INSTRUCTIONS TO FOLLOW – Each line in the material below must be transcribed exactly; no picture belongs in the copy.

DATASET SECTION –
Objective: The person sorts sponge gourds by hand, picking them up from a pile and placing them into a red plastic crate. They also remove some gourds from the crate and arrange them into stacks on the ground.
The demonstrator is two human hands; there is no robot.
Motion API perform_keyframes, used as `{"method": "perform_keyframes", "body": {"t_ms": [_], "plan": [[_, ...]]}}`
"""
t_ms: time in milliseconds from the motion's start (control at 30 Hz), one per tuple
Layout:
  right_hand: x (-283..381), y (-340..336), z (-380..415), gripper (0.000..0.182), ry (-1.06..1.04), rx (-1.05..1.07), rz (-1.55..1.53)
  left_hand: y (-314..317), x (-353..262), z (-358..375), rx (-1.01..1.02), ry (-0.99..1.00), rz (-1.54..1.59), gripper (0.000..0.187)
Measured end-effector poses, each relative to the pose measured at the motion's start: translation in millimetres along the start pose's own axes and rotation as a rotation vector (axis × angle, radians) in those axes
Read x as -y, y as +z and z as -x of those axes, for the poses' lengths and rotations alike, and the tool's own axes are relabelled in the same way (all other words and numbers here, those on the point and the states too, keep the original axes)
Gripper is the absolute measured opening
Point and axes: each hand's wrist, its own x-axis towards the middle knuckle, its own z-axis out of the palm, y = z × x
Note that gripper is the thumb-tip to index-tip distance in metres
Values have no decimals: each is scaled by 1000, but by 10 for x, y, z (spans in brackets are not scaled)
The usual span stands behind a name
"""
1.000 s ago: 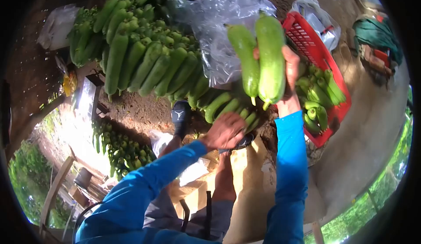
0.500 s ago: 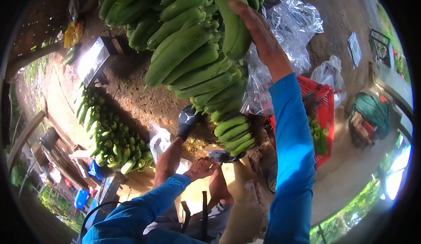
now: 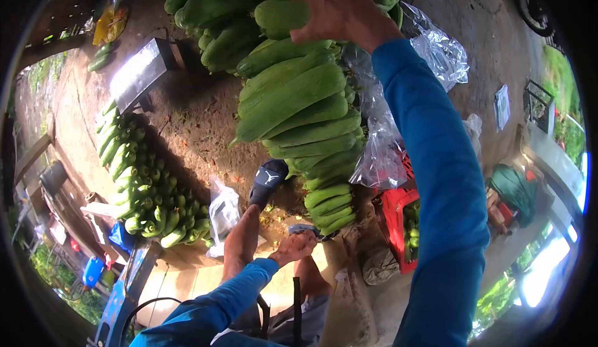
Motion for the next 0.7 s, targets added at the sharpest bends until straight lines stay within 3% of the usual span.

YOUR RESPONSE –
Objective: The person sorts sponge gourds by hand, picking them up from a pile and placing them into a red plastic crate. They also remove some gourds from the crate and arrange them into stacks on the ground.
The demonstrator is two human hands; there is no robot.
Motion API perform_keyframes, used as `{"method": "perform_keyframes", "body": {"t_ms": [_], "plan": [[_, ...]]}}`
"""
t_ms: time in milliseconds from the motion's start (control at 30 Hz), one per tuple
Layout:
  right_hand: x (-283..381), y (-340..336), z (-380..415), gripper (0.000..0.182), ry (-1.06..1.04), rx (-1.05..1.07), rz (-1.55..1.53)
  left_hand: y (-314..317), x (-353..262), z (-358..375), rx (-1.01..1.02), ry (-0.99..1.00), rz (-1.54..1.59), gripper (0.000..0.187)
Measured end-effector poses, each relative to the pose measured at the motion's start: translation in millimetres along the start pose's own axes and rotation as a rotation vector (axis × angle, radians) in those axes
Read x as -y, y as +z and z as -x of those axes, for the poses' lengths and rotations alike, and the tool's own axes are relabelled in the same way (all other words and numbers here, those on the point and the states too, keep the original axes)
Gripper is the absolute measured opening
Point and axes: each hand's wrist, its own x-axis towards the middle knuckle, its own z-axis out of the palm, y = z × x
Note that gripper is the thumb-tip to index-tip distance in metres
Values have no decimals: each is scaled by 1000, but by 10 for x, y, z (spans in brackets are not scaled)
The usual span stands behind a name
"""
1.000 s ago: 
0.500 s ago: 
now: 
Motion for the next 0.7 s, targets added at the sharpest bends until straight lines stay within 3% of the usual span.

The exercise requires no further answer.